** Opening RECORD EXCERPTS block **

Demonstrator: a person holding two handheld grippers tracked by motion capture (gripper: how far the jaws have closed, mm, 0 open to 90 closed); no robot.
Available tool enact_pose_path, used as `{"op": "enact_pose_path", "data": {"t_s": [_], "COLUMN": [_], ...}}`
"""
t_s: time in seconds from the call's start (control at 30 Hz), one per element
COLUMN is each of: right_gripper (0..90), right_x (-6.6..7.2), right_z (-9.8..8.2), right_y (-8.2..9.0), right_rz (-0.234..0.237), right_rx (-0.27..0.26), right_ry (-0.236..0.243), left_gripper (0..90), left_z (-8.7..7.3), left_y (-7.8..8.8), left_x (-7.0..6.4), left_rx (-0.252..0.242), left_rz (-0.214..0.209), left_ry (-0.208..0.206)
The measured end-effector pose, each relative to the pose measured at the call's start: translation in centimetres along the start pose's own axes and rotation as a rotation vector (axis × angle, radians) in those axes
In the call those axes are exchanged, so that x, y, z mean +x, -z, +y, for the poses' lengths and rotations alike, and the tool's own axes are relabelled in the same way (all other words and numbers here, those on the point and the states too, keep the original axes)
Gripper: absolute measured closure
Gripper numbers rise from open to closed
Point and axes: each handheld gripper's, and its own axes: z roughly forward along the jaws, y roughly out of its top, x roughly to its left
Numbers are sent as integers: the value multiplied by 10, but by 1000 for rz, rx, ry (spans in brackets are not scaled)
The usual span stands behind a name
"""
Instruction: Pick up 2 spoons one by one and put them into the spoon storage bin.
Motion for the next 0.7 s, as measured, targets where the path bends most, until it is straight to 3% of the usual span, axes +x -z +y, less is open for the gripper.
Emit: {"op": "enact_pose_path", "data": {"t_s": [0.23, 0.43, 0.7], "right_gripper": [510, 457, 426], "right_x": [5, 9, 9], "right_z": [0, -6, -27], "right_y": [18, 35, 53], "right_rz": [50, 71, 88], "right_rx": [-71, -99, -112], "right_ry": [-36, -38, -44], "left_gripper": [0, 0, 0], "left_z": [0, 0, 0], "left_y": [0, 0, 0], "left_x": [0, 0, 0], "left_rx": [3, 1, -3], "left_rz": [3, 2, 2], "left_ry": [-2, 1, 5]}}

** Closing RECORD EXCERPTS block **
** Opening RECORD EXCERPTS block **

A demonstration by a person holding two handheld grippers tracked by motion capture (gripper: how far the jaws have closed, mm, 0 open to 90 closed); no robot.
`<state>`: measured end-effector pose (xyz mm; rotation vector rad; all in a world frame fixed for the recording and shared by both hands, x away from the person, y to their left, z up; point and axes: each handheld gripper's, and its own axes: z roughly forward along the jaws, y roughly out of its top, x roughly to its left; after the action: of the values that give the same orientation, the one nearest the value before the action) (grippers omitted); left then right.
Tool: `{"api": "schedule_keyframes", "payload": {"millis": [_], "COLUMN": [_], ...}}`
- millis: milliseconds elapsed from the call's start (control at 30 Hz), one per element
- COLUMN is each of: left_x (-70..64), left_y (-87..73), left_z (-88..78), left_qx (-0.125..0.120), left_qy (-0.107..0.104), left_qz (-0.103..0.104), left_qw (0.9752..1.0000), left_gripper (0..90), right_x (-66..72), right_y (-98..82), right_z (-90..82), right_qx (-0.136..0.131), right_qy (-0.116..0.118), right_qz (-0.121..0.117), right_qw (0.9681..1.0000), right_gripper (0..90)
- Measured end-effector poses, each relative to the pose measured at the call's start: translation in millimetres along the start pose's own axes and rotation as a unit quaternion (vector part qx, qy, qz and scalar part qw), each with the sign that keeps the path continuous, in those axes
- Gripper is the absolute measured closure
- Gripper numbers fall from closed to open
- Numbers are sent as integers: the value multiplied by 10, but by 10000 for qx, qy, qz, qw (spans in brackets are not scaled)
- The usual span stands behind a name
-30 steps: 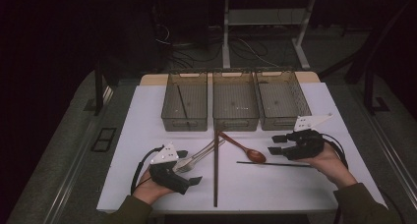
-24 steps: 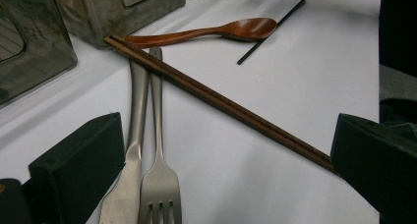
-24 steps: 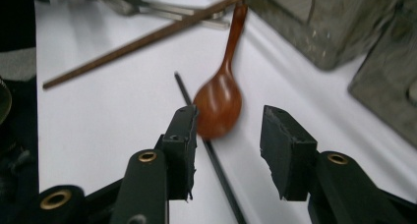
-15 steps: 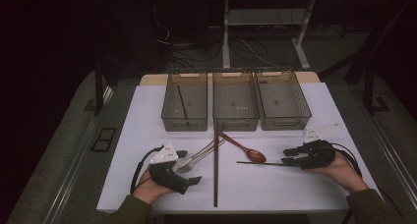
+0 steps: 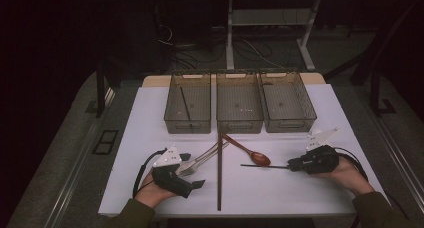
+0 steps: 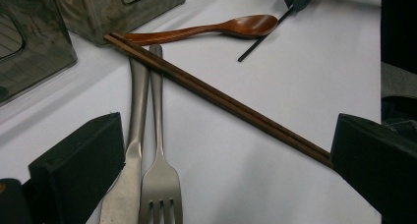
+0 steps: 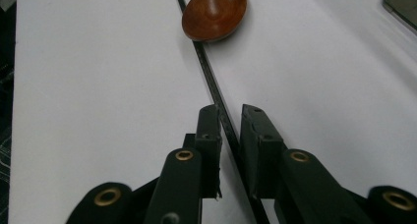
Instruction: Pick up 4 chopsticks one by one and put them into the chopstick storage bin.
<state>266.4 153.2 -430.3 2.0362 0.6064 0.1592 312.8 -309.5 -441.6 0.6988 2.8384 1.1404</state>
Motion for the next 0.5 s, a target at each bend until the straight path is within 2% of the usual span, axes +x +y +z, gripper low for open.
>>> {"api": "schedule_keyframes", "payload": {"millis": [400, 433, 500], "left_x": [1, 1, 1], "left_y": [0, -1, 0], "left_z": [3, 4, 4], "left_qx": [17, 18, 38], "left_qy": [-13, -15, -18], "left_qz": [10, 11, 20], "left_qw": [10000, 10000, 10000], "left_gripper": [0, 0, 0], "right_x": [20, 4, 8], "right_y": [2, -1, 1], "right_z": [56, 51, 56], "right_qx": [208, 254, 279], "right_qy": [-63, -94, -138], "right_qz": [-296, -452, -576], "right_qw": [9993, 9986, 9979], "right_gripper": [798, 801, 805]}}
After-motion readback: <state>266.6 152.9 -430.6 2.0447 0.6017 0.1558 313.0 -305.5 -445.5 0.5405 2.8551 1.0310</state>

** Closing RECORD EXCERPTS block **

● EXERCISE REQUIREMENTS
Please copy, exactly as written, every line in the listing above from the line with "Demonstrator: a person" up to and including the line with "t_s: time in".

● TASK SOLUTION
Demonstrator: a person holding two handheld grippers tracked by motion capture (gripper: how far the jaws have closed, mm, 0 open to 90 closed); no robot.
Available tool enact_pose_path, used as `{"op": "enact_pose_path", "data": {"t_s": [_], "COLUMN": [_], ...}}`
"""
t_s: time in seconds from the call's start (control at 30 Hz), one per element

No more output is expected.